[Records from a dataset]
+ + + + +
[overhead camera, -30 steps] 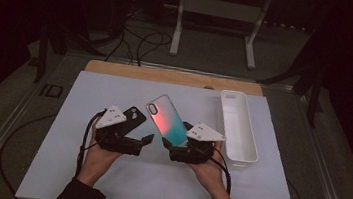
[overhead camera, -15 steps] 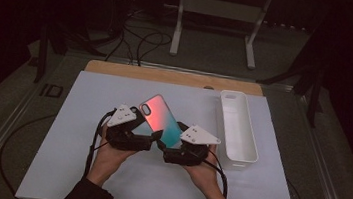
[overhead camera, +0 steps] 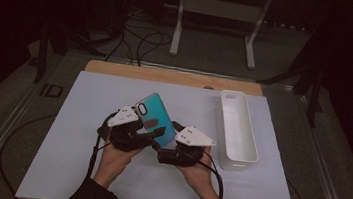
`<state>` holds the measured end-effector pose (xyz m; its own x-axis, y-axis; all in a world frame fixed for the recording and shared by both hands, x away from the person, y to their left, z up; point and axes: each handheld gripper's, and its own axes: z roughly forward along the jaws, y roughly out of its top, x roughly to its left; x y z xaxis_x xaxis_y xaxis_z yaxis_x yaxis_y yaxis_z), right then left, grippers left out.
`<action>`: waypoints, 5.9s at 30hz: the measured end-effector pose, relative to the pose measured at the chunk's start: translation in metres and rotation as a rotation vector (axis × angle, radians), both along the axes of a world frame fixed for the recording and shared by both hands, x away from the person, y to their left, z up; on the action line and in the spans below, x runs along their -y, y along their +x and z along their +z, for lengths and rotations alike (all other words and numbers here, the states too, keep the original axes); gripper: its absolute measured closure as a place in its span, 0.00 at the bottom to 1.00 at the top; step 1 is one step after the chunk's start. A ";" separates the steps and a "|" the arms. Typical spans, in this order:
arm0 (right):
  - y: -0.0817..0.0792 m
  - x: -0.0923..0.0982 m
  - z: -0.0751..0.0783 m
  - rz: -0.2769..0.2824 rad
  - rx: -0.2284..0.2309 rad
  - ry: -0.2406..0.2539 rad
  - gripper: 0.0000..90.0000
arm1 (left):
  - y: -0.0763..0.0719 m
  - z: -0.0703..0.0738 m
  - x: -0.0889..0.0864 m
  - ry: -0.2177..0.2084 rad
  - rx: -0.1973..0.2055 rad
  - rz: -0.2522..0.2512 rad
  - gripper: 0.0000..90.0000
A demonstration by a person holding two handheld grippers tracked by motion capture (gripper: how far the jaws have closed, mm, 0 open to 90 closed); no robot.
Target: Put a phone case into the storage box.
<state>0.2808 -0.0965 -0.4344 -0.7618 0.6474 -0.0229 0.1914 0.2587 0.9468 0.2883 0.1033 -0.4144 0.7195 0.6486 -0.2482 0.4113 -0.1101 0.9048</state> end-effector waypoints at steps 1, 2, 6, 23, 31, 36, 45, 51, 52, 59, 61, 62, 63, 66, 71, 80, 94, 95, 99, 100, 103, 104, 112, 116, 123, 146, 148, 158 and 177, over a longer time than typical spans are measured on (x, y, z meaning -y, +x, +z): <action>0.000 -0.001 0.000 0.001 0.001 0.000 0.19 | 0.000 0.000 0.000 0.000 0.000 0.000 0.71; 0.000 -0.001 0.000 0.001 0.001 0.000 0.19 | 0.000 0.000 0.001 0.000 0.001 -0.002 0.71; -0.001 -0.005 -0.003 -0.001 -0.004 0.003 0.19 | 0.000 -0.001 0.000 -0.004 0.005 -0.009 0.86; -0.001 -0.014 -0.006 -0.033 -0.025 -0.040 0.18 | -0.001 -0.005 0.003 0.032 -0.001 -0.003 0.96; 0.001 -0.011 -0.011 -0.001 -0.057 -0.076 0.14 | -0.002 -0.002 -0.001 0.024 0.013 0.001 0.96; -0.001 -0.005 -0.010 0.003 -0.059 -0.082 0.14 | -0.002 -0.002 -0.003 0.022 0.017 0.015 0.96; 0.001 0.015 -0.007 -0.002 -0.070 -0.085 0.14 | -0.001 -0.005 -0.004 0.025 0.008 0.030 0.96; 0.001 0.024 0.002 -0.007 -0.061 -0.083 0.14 | 0.000 -0.006 -0.003 0.030 0.006 0.030 0.96; 0.001 0.025 0.004 -0.007 -0.055 -0.083 0.14 | -0.001 -0.006 -0.003 0.031 0.006 0.030 0.96; 0.004 0.029 0.018 -0.014 -0.052 -0.053 0.14 | -0.001 -0.008 -0.003 0.038 0.007 0.030 0.96; 0.004 0.029 0.021 -0.010 -0.053 -0.049 0.14 | -0.001 -0.008 -0.004 0.036 0.007 0.030 0.96; 0.005 0.028 0.023 -0.009 -0.053 -0.044 0.14 | -0.001 -0.009 -0.004 0.036 0.008 0.031 0.96; 0.006 0.027 0.024 -0.008 -0.051 -0.042 0.13 | -0.001 -0.009 -0.004 0.039 0.009 0.032 0.96; 0.008 0.024 0.029 0.000 -0.050 -0.045 0.13 | -0.001 -0.011 -0.004 0.041 0.010 0.034 0.96; 0.011 0.020 0.035 0.003 -0.046 -0.045 0.12 | -0.001 -0.014 -0.003 0.046 0.013 0.036 0.96; 0.016 0.002 0.048 0.019 -0.038 -0.021 0.13 | -0.003 -0.018 0.002 0.057 0.012 0.031 0.96; 0.018 -0.015 0.054 0.026 -0.046 0.010 0.15 | -0.006 -0.023 0.009 0.067 0.019 0.029 0.96; 0.018 -0.016 0.053 0.024 -0.048 0.010 0.15 | -0.007 -0.023 0.010 0.068 0.019 0.028 0.96; 0.019 -0.019 0.052 0.021 -0.052 0.008 0.16 | -0.008 -0.024 0.012 0.078 0.023 0.026 0.96; 0.020 -0.019 0.052 0.021 -0.052 0.008 0.16 | -0.008 -0.025 0.012 0.076 0.021 0.025 0.96; 0.020 -0.020 0.050 0.015 -0.060 0.012 0.16 | -0.008 -0.025 0.014 0.078 0.020 0.026 0.96; 0.021 -0.021 0.050 0.012 -0.062 0.013 0.16 | -0.009 -0.025 0.014 0.079 0.019 0.029 0.96; 0.021 -0.021 0.049 0.001 -0.070 0.002 0.18 | -0.008 -0.026 0.015 0.078 0.011 0.027 0.96; 0.020 -0.021 0.048 -0.002 -0.057 0.000 0.19 | -0.007 -0.026 0.014 0.076 0.006 0.022 0.95; 0.020 -0.022 0.049 -0.007 -0.049 0.000 0.19 | -0.008 -0.026 0.012 0.087 0.018 0.014 0.89; 0.025 -0.012 0.050 -0.045 -0.039 0.004 0.19 | -0.012 -0.031 -0.009 0.112 0.022 0.135 0.17; 0.025 -0.011 0.050 -0.049 -0.043 0.007 0.19 | -0.013 -0.032 -0.011 0.118 0.034 0.145 0.15; 0.027 -0.008 0.053 -0.062 -0.040 0.006 0.19 | -0.016 -0.035 -0.023 0.149 0.064 0.152 0.01; 0.036 0.004 0.059 -0.096 -0.049 0.009 0.19 | -0.021 -0.051 -0.057 0.198 0.066 0.209 0.00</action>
<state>0.3166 -0.1009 -0.3752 -0.6962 0.7176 0.0190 0.2606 0.2280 0.9381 0.2671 0.1604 -0.4650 0.5760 0.8153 -0.0591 0.3842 -0.2062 0.8999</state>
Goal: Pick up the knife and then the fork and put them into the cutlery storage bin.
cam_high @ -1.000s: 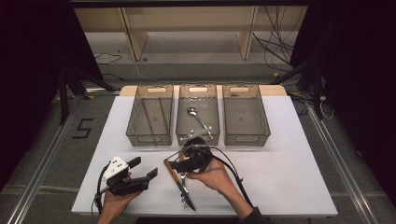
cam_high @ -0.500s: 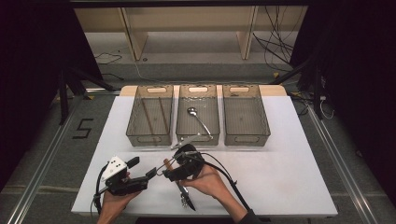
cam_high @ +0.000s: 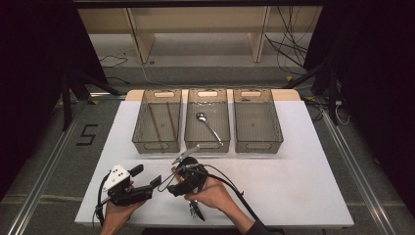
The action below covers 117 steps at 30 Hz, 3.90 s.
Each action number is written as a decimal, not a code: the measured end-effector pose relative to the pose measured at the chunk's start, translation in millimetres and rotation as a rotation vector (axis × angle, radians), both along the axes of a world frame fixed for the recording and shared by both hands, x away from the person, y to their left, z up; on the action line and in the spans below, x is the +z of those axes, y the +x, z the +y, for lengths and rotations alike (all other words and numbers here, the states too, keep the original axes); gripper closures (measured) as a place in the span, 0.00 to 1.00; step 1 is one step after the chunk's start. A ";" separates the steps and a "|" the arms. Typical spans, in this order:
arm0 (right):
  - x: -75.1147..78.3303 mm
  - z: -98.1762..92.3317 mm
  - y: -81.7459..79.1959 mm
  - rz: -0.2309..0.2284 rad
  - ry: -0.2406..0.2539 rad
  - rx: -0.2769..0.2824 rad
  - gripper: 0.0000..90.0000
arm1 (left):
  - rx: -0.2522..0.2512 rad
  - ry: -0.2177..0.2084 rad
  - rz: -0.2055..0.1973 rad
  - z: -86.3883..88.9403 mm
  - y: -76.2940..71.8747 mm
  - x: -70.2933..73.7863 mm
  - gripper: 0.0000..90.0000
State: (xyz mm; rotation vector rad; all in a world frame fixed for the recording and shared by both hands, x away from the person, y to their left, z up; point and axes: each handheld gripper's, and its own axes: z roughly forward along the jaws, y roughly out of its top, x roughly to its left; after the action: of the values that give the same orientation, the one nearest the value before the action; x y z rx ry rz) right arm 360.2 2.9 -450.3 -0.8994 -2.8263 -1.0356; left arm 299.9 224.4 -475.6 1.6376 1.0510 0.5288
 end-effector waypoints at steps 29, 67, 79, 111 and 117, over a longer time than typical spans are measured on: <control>-25.3 14.0 6.9 -0.003 -0.187 -0.071 0.73 | -0.011 0.014 0.001 -1.9 -0.7 -0.3 0.19; -12.5 2.1 6.4 0.025 -0.087 -0.025 0.85 | 0.007 0.008 -0.003 -0.2 -0.8 0.2 0.19; -3.9 -8.5 9.3 0.020 -0.048 -0.035 0.85 | 0.008 0.010 -0.003 -0.2 -0.9 0.3 0.19; 11.4 -35.9 17.3 0.046 0.105 -0.080 0.85 | 0.004 0.012 0.004 -1.9 -0.3 -0.5 0.19; 12.1 -38.2 17.6 0.040 0.121 -0.071 0.85 | -0.003 0.017 0.010 -2.8 -0.3 -0.7 0.19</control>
State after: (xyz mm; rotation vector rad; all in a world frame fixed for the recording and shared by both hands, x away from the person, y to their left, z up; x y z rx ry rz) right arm 377.9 -35.3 -438.2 -1.0028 -2.6848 -1.1680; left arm 299.6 221.5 -476.2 1.6580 1.0543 0.5294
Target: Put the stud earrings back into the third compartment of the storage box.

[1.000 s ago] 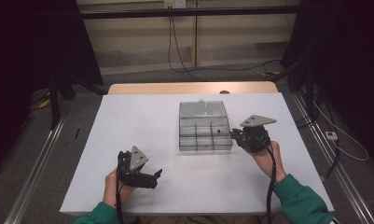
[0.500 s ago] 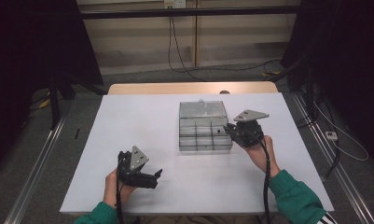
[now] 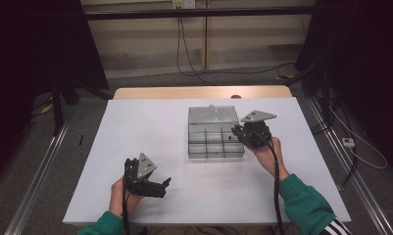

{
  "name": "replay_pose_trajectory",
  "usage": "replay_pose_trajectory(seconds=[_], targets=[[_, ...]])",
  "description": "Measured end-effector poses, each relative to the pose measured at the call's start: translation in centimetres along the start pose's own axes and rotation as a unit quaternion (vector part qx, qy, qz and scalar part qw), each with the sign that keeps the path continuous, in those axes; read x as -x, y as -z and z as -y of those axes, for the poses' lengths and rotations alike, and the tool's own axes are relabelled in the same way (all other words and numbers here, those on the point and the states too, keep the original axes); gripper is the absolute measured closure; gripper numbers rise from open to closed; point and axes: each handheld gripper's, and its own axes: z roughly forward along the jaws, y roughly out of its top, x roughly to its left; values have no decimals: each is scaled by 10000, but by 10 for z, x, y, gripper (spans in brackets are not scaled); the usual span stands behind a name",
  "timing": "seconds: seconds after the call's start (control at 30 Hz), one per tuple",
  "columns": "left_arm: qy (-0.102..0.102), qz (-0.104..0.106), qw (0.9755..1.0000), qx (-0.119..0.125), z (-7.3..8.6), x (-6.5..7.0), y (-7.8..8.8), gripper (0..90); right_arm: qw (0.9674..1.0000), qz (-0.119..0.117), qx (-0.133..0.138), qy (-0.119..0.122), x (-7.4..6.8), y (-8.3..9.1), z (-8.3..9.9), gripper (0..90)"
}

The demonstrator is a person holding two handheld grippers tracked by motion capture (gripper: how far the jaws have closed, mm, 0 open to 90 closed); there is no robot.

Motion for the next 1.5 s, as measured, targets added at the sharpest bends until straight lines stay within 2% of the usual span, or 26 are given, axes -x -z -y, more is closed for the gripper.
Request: replay_pose_trajectory(seconds=[0.37,0.63,0.7,0.73,1.03,1.07,1.13,1.33,1.43,1.5], targets=[[47,-13,10000,40,0,1,-1,7,9999,-4,-48,-120,4,-17,-5,813],[0,-1,10000,31,0,1,0,7,9998,-27,-194,-88,3,-32,-6,813],[66,-2,10000,56,-1,1,-1,7,9997,-40,-239,-83,3,-36,-6,813],[-13,0,10000,-1,-1,0,-1,7,9996,-57,-261,-83,4,-38,-6,813],[28,3,10000,40,0,1,-3,7,9987,-32,-501,-51,3,-52,-4,803],[30,7,10000,38,0,1,-3,7,9986,-24,-518,-41,3,-54,-3,793],[20,24,10000,-27,0,0,-2,7,9982,-26,-590,-84,5,-55,-2,668],[48,26,10000,48,0,0,-2,6,9982,-125,-559,-202,11,-46,-1,598],[74,18,9999,72,1,0,-2,7,9981,-213,-524,-260,13,-36,-1,495],[66,28,10000,57,1,0,-1,7,9979,-320,-511,-244,14,-30,0,394]])
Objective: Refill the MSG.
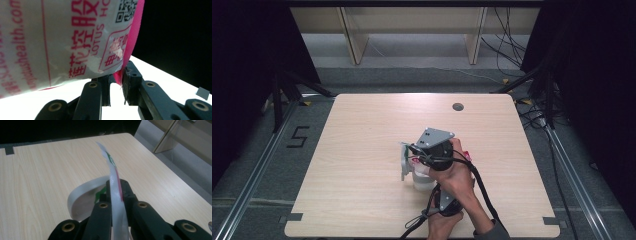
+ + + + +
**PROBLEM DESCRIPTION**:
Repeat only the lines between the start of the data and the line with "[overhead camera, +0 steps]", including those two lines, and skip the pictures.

**EXPECTED ANSWER**:
[overhead camera, -30 steps] 
[overhead camera, -15 steps] 
[overhead camera, +0 steps] 

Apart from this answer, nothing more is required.